No puedes conducir de forma segura ni siquiera unos pocos kilómetros con un cilindro rayado en el motor. Cuando las rayaduras longitudinales profundas aparecen en las paredes del cilindro, se pierde el sellado entre pistón, anillos y cilindro, lo que reduce la compresión, causa pérdida de potencia y permite que la mezcla combustible se escape al cárter. En casos graves, la presión en el cárter puede provocar una explosión. Además, el aceite lubricante sube a la cámara de combustión y se quema, generando humo azul y un consumo excesivo de aceite. Un cilindro rayado es el principio del fin del motor si no se atiende a tiempo.
Según PROFECO en su guía de automotriz 2024, una rectificación temprana de cilindros (maquinar y colocar pistones sobredimensionados) cuesta entre $10,000 y $15,000 MXN en talleres de la Ciudad de México, dependiendo del tipo de motor y la mano de obra. En contraste, si continúas conduciendo y el daño avanza, el reemplazo del bloque completo puede superar los $45,000 MXN, sin contar la mano de obra ni piezas adicionales. Si calculamos el costo por kilómetro de seguir usando el auto con el cilindro rayado, considerando un consumo extra de aceite de 1 litro cada 500 km y un aumento del 20% en el gasto de gasolina por baja compresión, estarías pagando aproximadamente $2.80 MXN adicionales por cada kilómetro recorrido, comparado con un motor sano. En solo 1,000 km, eso equivale a $2,800 MXN extra, sin contar el riesgo de quedar varado o dañar el cigüeñal.
La recomendación de la Secretaría de Infraestructura, Comunicaciones y Transportes (SICT) para conductores que recorren carreteras como la Autopista México–Querétaro es clara: si detectas pérdida de potencia, ruido metálico en el motor o humo azul, debes detener el vehículo y solicitar grúa de inmediato.
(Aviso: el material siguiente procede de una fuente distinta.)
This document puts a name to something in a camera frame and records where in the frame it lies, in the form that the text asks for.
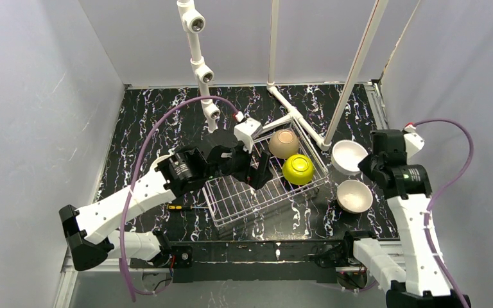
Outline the pale grey bowl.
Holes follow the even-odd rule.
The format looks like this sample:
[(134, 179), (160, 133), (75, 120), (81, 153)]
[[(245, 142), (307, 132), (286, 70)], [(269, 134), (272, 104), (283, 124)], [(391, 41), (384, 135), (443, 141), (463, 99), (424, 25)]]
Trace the pale grey bowl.
[(367, 150), (355, 141), (341, 140), (334, 144), (331, 151), (333, 167), (348, 176), (360, 173), (358, 164), (368, 155)]

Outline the beige bowl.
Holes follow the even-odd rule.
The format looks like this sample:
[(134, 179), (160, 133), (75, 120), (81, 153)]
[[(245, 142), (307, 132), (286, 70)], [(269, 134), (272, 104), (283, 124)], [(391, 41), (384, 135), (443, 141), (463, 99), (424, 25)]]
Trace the beige bowl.
[(288, 159), (298, 153), (299, 139), (292, 130), (281, 129), (270, 137), (268, 147), (270, 153), (275, 157)]

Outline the yellow-green bowl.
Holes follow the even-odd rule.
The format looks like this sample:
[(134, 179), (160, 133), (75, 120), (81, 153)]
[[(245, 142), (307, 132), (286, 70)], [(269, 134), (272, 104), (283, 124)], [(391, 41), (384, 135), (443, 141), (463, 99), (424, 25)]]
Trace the yellow-green bowl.
[(314, 165), (311, 159), (302, 154), (295, 154), (286, 159), (282, 173), (284, 178), (293, 185), (306, 185), (314, 177)]

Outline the white bowl with brown outside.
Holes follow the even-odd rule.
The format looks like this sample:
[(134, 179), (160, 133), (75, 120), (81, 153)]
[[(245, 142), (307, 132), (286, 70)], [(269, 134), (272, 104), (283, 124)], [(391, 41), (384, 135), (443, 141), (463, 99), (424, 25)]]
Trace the white bowl with brown outside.
[(166, 160), (167, 158), (170, 158), (170, 154), (167, 154), (167, 155), (162, 155), (162, 156), (159, 156), (157, 157), (150, 165), (150, 169), (155, 169), (158, 165), (158, 163)]

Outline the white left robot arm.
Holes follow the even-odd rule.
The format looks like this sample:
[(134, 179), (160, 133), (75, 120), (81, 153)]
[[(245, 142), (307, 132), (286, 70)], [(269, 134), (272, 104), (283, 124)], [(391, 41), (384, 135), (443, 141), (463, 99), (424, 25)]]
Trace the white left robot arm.
[(161, 263), (173, 252), (164, 233), (125, 232), (124, 224), (219, 177), (232, 176), (253, 189), (261, 189), (273, 178), (270, 153), (261, 151), (257, 165), (253, 164), (254, 156), (253, 147), (232, 132), (221, 130), (176, 150), (129, 187), (101, 201), (62, 207), (58, 214), (74, 268), (85, 271), (107, 259), (122, 257)]
No importa si estás en el Periférico de CDMX o en una carretera de Guanajuato, manejar con un cilindro rayado pone en riesgo tu seguridad y la de otros.
Un cilindro rayado destruye el sellado del motor. La reparación temprana cuesta menos que cambiar el bloque completo. Conducir con rayaduras profundas puede provocar una explosión en el cárter.

Yo manejaba un Versa 2019 y un día empezó a perder fuerza en el tráfico de la mañana sobre Circuito Interior. El mecánico me dijo que el cilindro número 3 estaba rayado por falta de lubricación. Lo llevé al taller de inmediato porque sabía que si seguía rodando, el motor se iba a trabar. Me salió en $12,500 MXN la rectificación con pistones 0.50 mm más grandes. Desde entonces uso aceite 20W-50 y lo cambio cada 4,000 km.

En mi taller en Guadalajara recibo unos tres autos al mes con cilindros rayados, la mayoría por no cambiar el aceite a tiempo o por usar gasolina Magna de mala calidad que deja depósitos. Si las rayaduras son superficiales, se puede rectificar y colocar pistones sobredimensionados; el motor queda como nuevo por otros 80,000 km. Pero si el rayado es muy profundo, toca cambiar el bloque o el motor completo. Mi consejo: en cuanto oigas un golpeteo metálico y veas humo azul, apaga el motor y llama a la grúa.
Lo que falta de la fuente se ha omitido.